28.10 Fused Multiply-Add

In 1990, when IBM introduced the POWER architecture, the CPU provided a previously unknown instruction, the fused multiply-add (FMA). It computes the value x * y + z with an exact double-length product, followed by an addition with a single rounding. Numerical computation often needs pairs of multiply and add operations, for which the FMA is well-suited.

On the POWER architecture, there are two dedicated registers that hold permanent values of 0.0 and 1.0, and the normal multiply and add instructions are just wrappers around the FMA that compute x * y + 0.0 and x * 1.0 + z, respectively.

In the early days, it appeared that the main benefit of the FMA was getting two floating-point operations for the price of one, almost doubling the performance of some algorithms. However, numerical analysts have since shown numerous uses of the FMA for significantly enhancing accuracy. We discuss one of the most important ones in the next section.

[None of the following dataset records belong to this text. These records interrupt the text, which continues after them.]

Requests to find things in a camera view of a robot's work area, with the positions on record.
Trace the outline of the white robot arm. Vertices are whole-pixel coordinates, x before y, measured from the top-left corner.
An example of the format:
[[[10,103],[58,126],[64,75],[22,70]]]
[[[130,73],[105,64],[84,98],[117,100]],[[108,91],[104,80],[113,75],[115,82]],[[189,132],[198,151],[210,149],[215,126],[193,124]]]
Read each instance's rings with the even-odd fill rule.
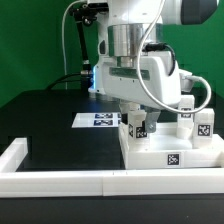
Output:
[[[161,41],[164,25],[202,24],[219,0],[88,0],[96,11],[99,60],[90,91],[145,107],[143,127],[156,131],[160,112],[185,114],[181,94],[206,81],[179,68]]]

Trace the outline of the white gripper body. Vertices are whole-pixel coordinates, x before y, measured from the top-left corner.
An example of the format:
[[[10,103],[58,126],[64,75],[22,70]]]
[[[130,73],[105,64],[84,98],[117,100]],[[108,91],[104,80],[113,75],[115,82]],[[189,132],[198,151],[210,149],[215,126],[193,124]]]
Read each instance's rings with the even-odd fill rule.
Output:
[[[170,53],[149,53],[140,58],[140,70],[148,91],[160,102],[176,108],[181,100],[181,81],[178,63],[172,67]],[[97,64],[97,76],[102,87],[99,91],[118,99],[161,109],[143,90],[136,67],[118,67],[115,57],[101,57]]]

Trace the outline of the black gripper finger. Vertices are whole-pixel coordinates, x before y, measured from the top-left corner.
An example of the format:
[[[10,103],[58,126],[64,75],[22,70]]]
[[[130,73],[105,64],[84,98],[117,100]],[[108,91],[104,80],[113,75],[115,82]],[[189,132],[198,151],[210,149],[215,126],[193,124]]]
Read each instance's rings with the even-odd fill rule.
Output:
[[[121,113],[121,121],[124,124],[128,124],[128,112],[130,111],[130,105],[126,101],[121,101],[119,103],[120,113]]]
[[[156,131],[156,124],[160,113],[160,110],[151,110],[146,113],[145,131],[147,133],[154,133]]]

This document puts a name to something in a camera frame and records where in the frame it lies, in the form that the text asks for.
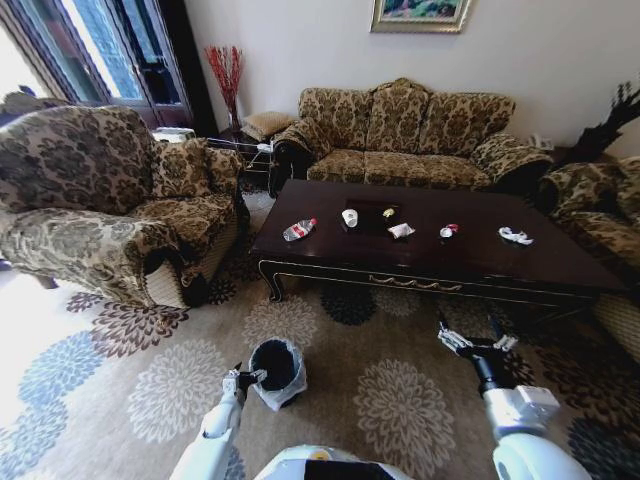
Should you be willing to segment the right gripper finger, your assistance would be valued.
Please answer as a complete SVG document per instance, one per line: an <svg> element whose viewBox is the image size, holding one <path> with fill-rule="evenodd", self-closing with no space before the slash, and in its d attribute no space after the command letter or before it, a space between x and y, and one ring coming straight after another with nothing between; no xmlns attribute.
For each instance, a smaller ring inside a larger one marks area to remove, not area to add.
<svg viewBox="0 0 640 480"><path fill-rule="evenodd" d="M439 330L437 338L457 356L466 356L471 348L471 342L449 328L449 323L442 312L439 313Z"/></svg>
<svg viewBox="0 0 640 480"><path fill-rule="evenodd" d="M517 345L518 338L507 334L501 323L494 317L490 316L489 320L497 338L494 343L494 348L499 350L512 350Z"/></svg>

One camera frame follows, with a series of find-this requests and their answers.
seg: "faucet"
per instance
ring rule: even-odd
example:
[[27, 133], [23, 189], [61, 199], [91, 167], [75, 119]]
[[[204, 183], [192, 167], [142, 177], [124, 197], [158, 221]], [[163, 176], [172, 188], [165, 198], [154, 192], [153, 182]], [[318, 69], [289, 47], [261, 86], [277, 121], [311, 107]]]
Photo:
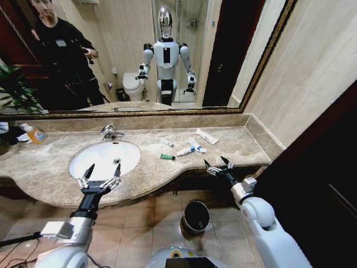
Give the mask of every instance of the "faucet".
[[115, 138], [122, 138], [125, 136], [124, 133], [117, 132], [115, 127], [112, 125], [106, 125], [105, 127], [103, 127], [100, 134], [104, 135], [103, 141], [108, 141], [110, 138], [115, 139]]

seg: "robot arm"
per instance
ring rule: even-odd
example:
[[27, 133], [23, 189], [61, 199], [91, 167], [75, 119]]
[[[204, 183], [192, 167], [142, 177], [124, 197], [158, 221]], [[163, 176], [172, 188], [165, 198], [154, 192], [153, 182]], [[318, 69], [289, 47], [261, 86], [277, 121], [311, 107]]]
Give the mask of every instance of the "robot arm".
[[139, 75], [135, 79], [149, 79], [150, 62], [154, 54], [154, 49], [149, 43], [144, 45], [144, 63], [139, 67]]
[[78, 209], [65, 222], [48, 222], [41, 236], [59, 238], [62, 246], [42, 253], [37, 258], [35, 268], [85, 268], [88, 265], [87, 250], [91, 243], [93, 225], [102, 196], [110, 193], [120, 182], [120, 163], [109, 180], [89, 181], [94, 164], [78, 178], [84, 197]]
[[184, 62], [185, 69], [187, 71], [187, 82], [188, 82], [189, 89], [193, 89], [196, 84], [196, 75], [191, 70], [190, 51], [186, 44], [180, 46], [180, 55], [182, 61]]
[[237, 179], [231, 172], [233, 163], [222, 156], [221, 158], [227, 165], [226, 169], [212, 167], [205, 161], [207, 171], [230, 184], [235, 202], [252, 230], [265, 266], [312, 268], [294, 238], [280, 225], [273, 207], [264, 199], [253, 197], [253, 189], [257, 181], [254, 178], [246, 178], [243, 181]]

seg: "toilet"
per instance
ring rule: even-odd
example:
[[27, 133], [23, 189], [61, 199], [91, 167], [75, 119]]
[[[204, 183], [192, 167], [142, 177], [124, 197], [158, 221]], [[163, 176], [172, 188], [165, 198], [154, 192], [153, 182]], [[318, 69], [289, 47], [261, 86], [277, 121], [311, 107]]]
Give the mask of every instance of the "toilet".
[[135, 80], [138, 73], [124, 73], [123, 86], [124, 91], [130, 97], [131, 102], [141, 101], [143, 98], [143, 90], [145, 82], [143, 79]]

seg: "mirror frame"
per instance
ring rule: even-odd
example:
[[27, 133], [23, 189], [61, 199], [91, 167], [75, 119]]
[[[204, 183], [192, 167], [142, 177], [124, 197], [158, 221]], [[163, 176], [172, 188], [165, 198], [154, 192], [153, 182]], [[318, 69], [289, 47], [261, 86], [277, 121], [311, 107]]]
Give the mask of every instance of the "mirror frame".
[[129, 116], [170, 116], [170, 115], [198, 115], [198, 114], [229, 114], [243, 113], [262, 75], [269, 58], [279, 40], [281, 33], [290, 17], [291, 12], [298, 0], [286, 0], [280, 16], [275, 24], [268, 43], [260, 57], [259, 63], [244, 93], [242, 102], [238, 108], [214, 108], [205, 107], [199, 109], [180, 109], [163, 111], [134, 111], [134, 112], [88, 112], [88, 111], [54, 111], [48, 114], [0, 114], [0, 120], [33, 120], [33, 119], [73, 119], [73, 118], [103, 118], [103, 117], [129, 117]]

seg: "man in black clothing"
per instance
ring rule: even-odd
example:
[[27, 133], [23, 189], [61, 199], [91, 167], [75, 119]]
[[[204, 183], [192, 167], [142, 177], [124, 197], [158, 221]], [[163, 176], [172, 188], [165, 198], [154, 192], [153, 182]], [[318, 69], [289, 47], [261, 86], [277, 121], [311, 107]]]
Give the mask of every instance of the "man in black clothing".
[[58, 109], [72, 110], [104, 104], [98, 80], [88, 60], [98, 57], [95, 48], [72, 24], [57, 17], [51, 0], [31, 0], [40, 21], [32, 30], [41, 44], [50, 77], [57, 88], [53, 98]]

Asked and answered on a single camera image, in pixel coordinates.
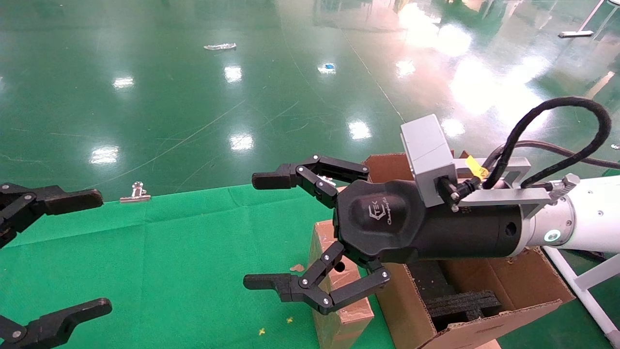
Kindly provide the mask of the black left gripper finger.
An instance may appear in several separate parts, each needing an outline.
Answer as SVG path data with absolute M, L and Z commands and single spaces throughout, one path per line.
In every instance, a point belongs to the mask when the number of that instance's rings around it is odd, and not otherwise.
M 111 301 L 98 298 L 51 312 L 22 326 L 1 317 L 2 349 L 53 349 L 68 342 L 79 324 L 110 314 Z
M 27 188 L 3 183 L 0 188 L 0 247 L 11 243 L 42 216 L 59 216 L 103 205 L 99 190 L 65 192 L 60 186 Z

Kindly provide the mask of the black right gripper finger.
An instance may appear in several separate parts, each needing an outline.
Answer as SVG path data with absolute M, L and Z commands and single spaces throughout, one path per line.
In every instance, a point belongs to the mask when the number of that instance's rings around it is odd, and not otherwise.
M 290 273 L 247 274 L 243 285 L 249 290 L 276 291 L 281 302 L 304 302 L 322 315 L 336 312 L 370 296 L 390 280 L 389 271 L 378 260 L 368 261 L 368 275 L 347 285 L 325 292 L 320 283 L 348 256 L 343 244 L 335 241 L 302 276 Z
M 327 208 L 335 208 L 339 191 L 328 179 L 345 183 L 367 180 L 370 170 L 361 163 L 321 155 L 297 163 L 283 163 L 274 172 L 252 174 L 257 190 L 284 190 L 300 187 Z

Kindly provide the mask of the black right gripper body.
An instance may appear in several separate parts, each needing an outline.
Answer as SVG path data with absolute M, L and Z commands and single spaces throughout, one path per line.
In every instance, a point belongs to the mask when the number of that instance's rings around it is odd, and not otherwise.
M 503 258 L 516 251 L 523 225 L 518 205 L 427 207 L 405 180 L 353 182 L 338 194 L 334 218 L 338 241 L 361 263 Z

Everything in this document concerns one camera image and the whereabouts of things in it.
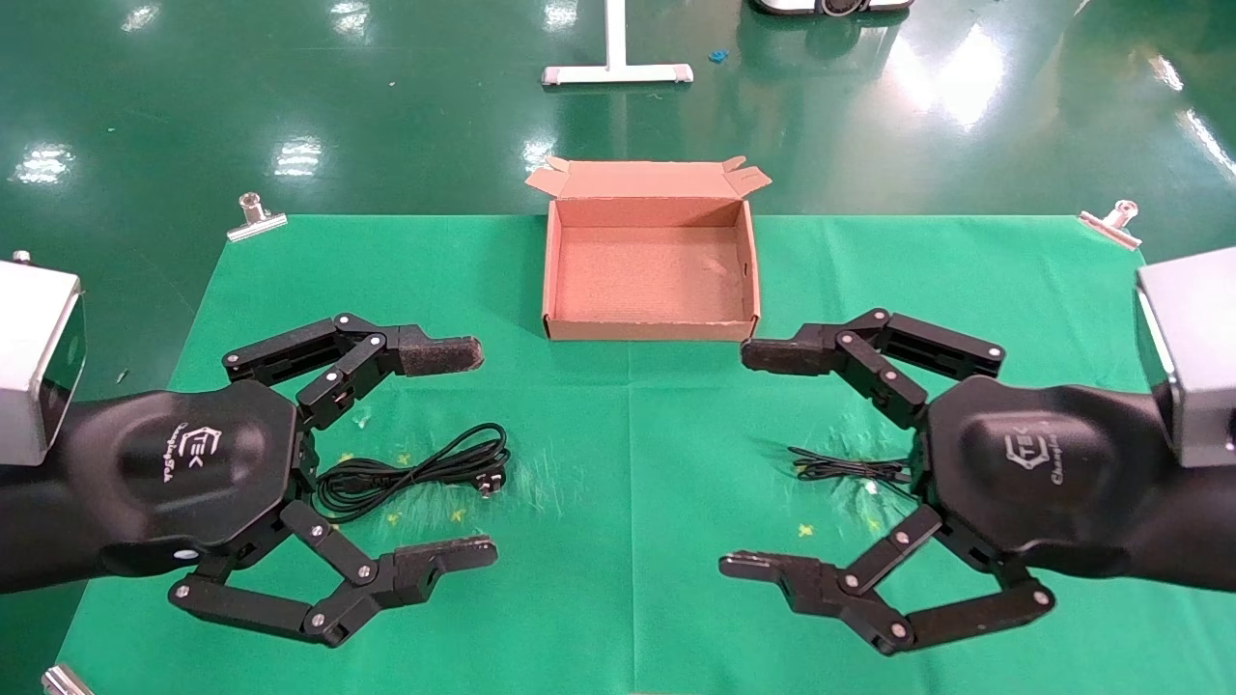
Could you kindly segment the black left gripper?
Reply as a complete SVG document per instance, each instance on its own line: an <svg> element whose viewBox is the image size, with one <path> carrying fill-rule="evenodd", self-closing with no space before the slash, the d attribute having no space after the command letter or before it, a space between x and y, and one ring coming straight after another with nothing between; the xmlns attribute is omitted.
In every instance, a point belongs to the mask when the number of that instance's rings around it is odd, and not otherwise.
<svg viewBox="0 0 1236 695"><path fill-rule="evenodd" d="M446 573L493 565L498 552L482 534L366 556L292 502L307 498L318 463L309 430L328 430L389 375L468 373L482 362L475 336L434 339L417 324L344 313L225 352L234 383L221 390L72 404L44 463L2 467L1 590L198 564L169 590L195 620L336 648L383 610L428 602ZM295 406L268 388L307 373L315 378ZM340 576L326 599L227 585L288 538Z"/></svg>

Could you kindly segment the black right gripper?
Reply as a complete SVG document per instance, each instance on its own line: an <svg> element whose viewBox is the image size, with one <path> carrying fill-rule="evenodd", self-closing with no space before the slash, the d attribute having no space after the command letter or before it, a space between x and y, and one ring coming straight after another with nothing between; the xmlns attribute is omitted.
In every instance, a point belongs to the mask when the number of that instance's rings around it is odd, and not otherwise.
<svg viewBox="0 0 1236 695"><path fill-rule="evenodd" d="M839 620L883 655L1041 620L1056 597L1025 566L1232 591L1234 469L1182 466L1147 393L1017 388L994 380L1002 360L997 344L885 309L742 343L748 370L836 373L901 430L918 427L913 488L927 505L843 568L739 550L721 573L776 585L792 612ZM928 404L897 361L962 383ZM899 612L878 587L929 540L997 592Z"/></svg>

A few other architectures have since included the FMA, and most provide variants for the related operations x * y - z (FMS), -x * y + z (FNMA), and -x * y - z (FNMS).

The functions fmaf, fma, and fmal implement fused multiply-add for the float, double, and long double data types. Correct implementation of the FMA in software is difficult, and some systems that appear to provide those functions do not satisfy the single-rounding requirement. That situation should change as more programmers use the FMA operation, and more CPUs provide FMA in hardware.

Use the -ffp-contract=fast option to allow generation of FMA instructions, or -ffp-contract=off to disallow it.